→ **Task statement**:
Word for word, copy the line containing "For the benchmark, provide point(s) on the grey" and each line after it in the records below, ending with the last line.

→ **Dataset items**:
>>>>
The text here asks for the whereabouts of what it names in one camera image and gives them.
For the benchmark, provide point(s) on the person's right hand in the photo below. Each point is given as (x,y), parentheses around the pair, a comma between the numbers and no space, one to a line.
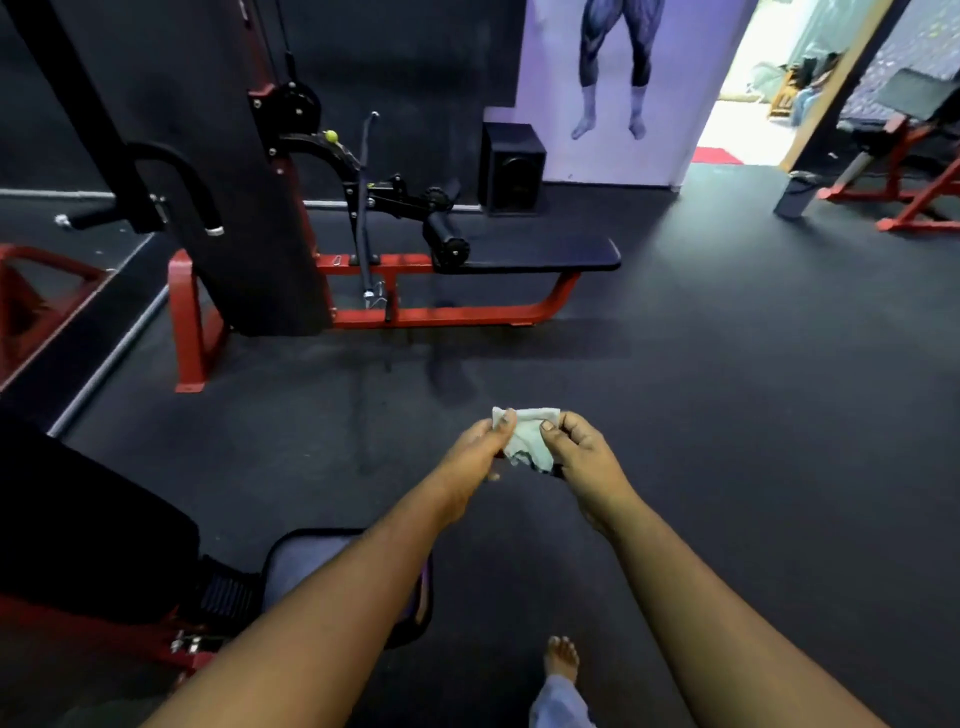
(585,469)

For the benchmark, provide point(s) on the person's left hand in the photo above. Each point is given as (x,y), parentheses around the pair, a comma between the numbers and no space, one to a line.
(469,457)

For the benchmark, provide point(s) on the person's left thumb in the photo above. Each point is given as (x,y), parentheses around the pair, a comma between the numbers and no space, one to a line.
(504,429)

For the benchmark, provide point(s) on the person's right thumb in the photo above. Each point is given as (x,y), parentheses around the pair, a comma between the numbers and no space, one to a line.
(551,439)

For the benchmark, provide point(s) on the white cloth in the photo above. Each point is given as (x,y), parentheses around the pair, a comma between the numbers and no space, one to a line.
(527,442)

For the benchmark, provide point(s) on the person's left forearm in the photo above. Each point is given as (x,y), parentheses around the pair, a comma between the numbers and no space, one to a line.
(315,622)

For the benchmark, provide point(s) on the person's right forearm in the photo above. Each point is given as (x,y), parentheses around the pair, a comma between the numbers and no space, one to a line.
(720,630)

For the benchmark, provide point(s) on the black padded bench seat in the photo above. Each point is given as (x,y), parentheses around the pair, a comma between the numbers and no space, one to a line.
(536,253)

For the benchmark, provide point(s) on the person's foot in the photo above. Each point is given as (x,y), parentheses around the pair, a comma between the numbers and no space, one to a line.
(562,658)

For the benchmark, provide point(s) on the black padded machine seat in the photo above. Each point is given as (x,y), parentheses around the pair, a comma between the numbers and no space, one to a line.
(315,559)

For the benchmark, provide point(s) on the black speaker box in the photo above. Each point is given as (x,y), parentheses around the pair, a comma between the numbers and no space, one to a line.
(512,169)

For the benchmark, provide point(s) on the person's grey trouser leg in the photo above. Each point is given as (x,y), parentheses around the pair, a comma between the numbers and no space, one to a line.
(559,705)

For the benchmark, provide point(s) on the red door mat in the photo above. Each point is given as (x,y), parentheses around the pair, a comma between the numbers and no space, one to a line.
(716,156)

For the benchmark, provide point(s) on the grey waste bin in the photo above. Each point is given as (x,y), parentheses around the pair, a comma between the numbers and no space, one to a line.
(793,195)

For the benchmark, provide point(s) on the red black gym machine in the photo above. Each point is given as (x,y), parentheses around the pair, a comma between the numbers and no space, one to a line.
(97,555)

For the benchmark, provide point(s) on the muscle anatomy wall poster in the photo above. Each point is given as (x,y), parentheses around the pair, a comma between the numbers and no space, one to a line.
(622,60)

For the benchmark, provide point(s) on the red frame gym bench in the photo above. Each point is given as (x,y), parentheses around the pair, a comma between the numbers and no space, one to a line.
(900,150)

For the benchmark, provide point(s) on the wall mirror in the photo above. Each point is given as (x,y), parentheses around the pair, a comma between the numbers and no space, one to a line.
(52,225)
<<<<
→ **Task result**:
For the benchmark, provide point(s) on the grey waste bin in the photo above. Each point is given as (x,y), parentheses around the pair, a comma between the numbers and no space, one to a line.
(793,195)

For the benchmark, provide point(s) on the red black gym machine in the photo above. Each point is given as (x,y), parentheses around the pair, a comma between the numbers and no space, one to a line.
(97,555)

For the benchmark, provide point(s) on the muscle anatomy wall poster in the photo above. Each point is given as (x,y), parentheses around the pair, a comma between the numbers and no space, one to a line.
(622,60)

For the benchmark, provide point(s) on the red frame gym bench in the photo above. Each point is given as (x,y), parentheses around the pair, a comma between the numbers and no space, one to a line.
(900,150)

For the benchmark, provide point(s) on the wall mirror in the photo above. Each point is given as (x,y), parentheses around the pair, a comma between the numbers and no space, one to a line.
(52,225)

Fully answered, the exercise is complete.